Can we get a tensor out of summation of one vector with its transpose? I don't know much about tensor calculus and here is something I'm trying to figure out.
$$T=\mu({\nabla}\vec{V}+{\nabla}\vec{V}^T)$$
T is viscous stress tensor and $\vec{V}$ is the velocity vector. How do we get a tensor of rank 2 by adding a vector (gradient of velocity) to its transpose? My best guess is that the gradient of a vector is a 2nd rank tensor (though we are told in engineering schools that the gradient is only defined for scalar fields). Am I right? Am I missing something here?
Thanks.
 A: If $\mathbf{v}=(v_1,v_2v_3)$ is a vector, its gradient is the matrix:
$$
\nabla \mathbf{v}=
\begin{bmatrix}
\frac{\partial v_1}{\partial x_1}&\frac{\partial v_1}{\partial x_2}&\frac{\partial v_1}{\partial x_3}\\
\frac{\partial v_2}{\partial x_1}&\frac{\partial v_2}{\partial x_2}&\frac{\partial v_2}{\partial x_3}\\
\frac{\partial v_3}{\partial x_1}&\frac{\partial v_3}{\partial x_2}&\frac{\partial v_3}{\partial x_3}\\
\end{bmatrix}
$$
that is the so called Jacobian matrix.
Note that the elements in the $i-$row of this matrix are the components of  the gradient of the $i-$componet if the vector $\mathbf{v}$.

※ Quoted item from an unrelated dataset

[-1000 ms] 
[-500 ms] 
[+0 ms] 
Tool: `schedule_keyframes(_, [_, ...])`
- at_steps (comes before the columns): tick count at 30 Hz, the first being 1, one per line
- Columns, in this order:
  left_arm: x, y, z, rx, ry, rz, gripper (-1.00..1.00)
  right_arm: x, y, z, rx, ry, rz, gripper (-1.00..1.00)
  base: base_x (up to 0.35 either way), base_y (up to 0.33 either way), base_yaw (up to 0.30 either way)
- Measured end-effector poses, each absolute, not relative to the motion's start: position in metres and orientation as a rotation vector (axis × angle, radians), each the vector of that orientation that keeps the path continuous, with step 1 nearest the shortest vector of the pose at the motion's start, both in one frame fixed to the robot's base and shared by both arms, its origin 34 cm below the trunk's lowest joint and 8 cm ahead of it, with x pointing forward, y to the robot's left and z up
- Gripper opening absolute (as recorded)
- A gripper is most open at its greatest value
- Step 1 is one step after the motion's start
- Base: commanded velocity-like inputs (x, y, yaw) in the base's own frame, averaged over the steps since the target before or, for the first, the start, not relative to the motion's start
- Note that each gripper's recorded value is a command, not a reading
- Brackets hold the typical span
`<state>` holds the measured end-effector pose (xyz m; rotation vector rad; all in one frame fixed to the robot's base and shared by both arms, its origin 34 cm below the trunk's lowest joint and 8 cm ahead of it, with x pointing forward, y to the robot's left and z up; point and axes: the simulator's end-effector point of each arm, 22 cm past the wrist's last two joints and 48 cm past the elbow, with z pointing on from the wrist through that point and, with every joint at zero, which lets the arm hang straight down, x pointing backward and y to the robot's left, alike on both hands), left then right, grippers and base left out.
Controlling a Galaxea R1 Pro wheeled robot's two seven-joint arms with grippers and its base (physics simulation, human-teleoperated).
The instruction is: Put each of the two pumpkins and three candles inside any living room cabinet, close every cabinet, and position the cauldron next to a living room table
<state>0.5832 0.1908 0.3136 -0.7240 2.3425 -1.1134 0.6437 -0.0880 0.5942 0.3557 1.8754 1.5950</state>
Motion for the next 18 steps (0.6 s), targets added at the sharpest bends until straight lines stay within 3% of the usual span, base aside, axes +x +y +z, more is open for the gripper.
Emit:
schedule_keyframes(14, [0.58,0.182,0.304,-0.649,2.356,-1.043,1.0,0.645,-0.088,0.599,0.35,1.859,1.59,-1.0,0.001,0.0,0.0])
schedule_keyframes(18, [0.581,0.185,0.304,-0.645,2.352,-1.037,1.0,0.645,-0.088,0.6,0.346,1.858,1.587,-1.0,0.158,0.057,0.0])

This matrix contains all the informations about the first order changes of the vector $\mathbf{v}$ in any direction, and it transforms as a covariant tensor for linear transformation of the coordinates. But note that it is not covariant for curvilinear changes of coordinates, so it is not properly a tensor. 
For a simple introduction to tensor and covariant derivative you can see here. 
A: To take it a bit further than Emilio and to answer your question:
$\vec{\nabla}\vec{v}$ and its transpose are already rank 2 tensors. Scalars are rank 0, vectors are rank 1 and each subsequent addition of a 'component' increases the rank by one.
The result of the addition of two rank 2 tensors is still a rank 2 tensor:
$$\vec{\nabla}\vec{v} + \left(\vec{\nabla}\vec{v}\right)^T = \left[\begin{array}{ccc}
\partial_{x}u & \partial_{y}u & \partial_{z}u\\
\partial_{x}v & \partial_{y}v & \partial_{z}v\\
\partial_{x}w & \partial_{y}w & \partial_{z}w
\end{array}\right]
 + \left[\begin{array}{ccc}
\partial_{x}u & \partial_{x}v & \partial_{x}w\\
\partial_{y}u & \partial_{y}v & \partial_{y}w\\
\partial_{z}u & \partial_{z}v & \partial_{z}w
\end{array}\right]
  = \left[\begin{array}{ccc}
2\partial_{x}u & \partial_{y}u+\partial_{x}v & \partial_{z}u+\partial_{x}w\\
\partial_{x}v+\partial_{y}u & 2\partial_{y}v & \partial_{z}v+\partial_{y}w\\
\partial_{x}w+\partial_{z}u & \partial_{y}w+\partial_{z}v & 2\partial_{z}w
\end{array}\right]
 $$
Clearly the number of 'components' are preserved and the result is a rank 2 tensor.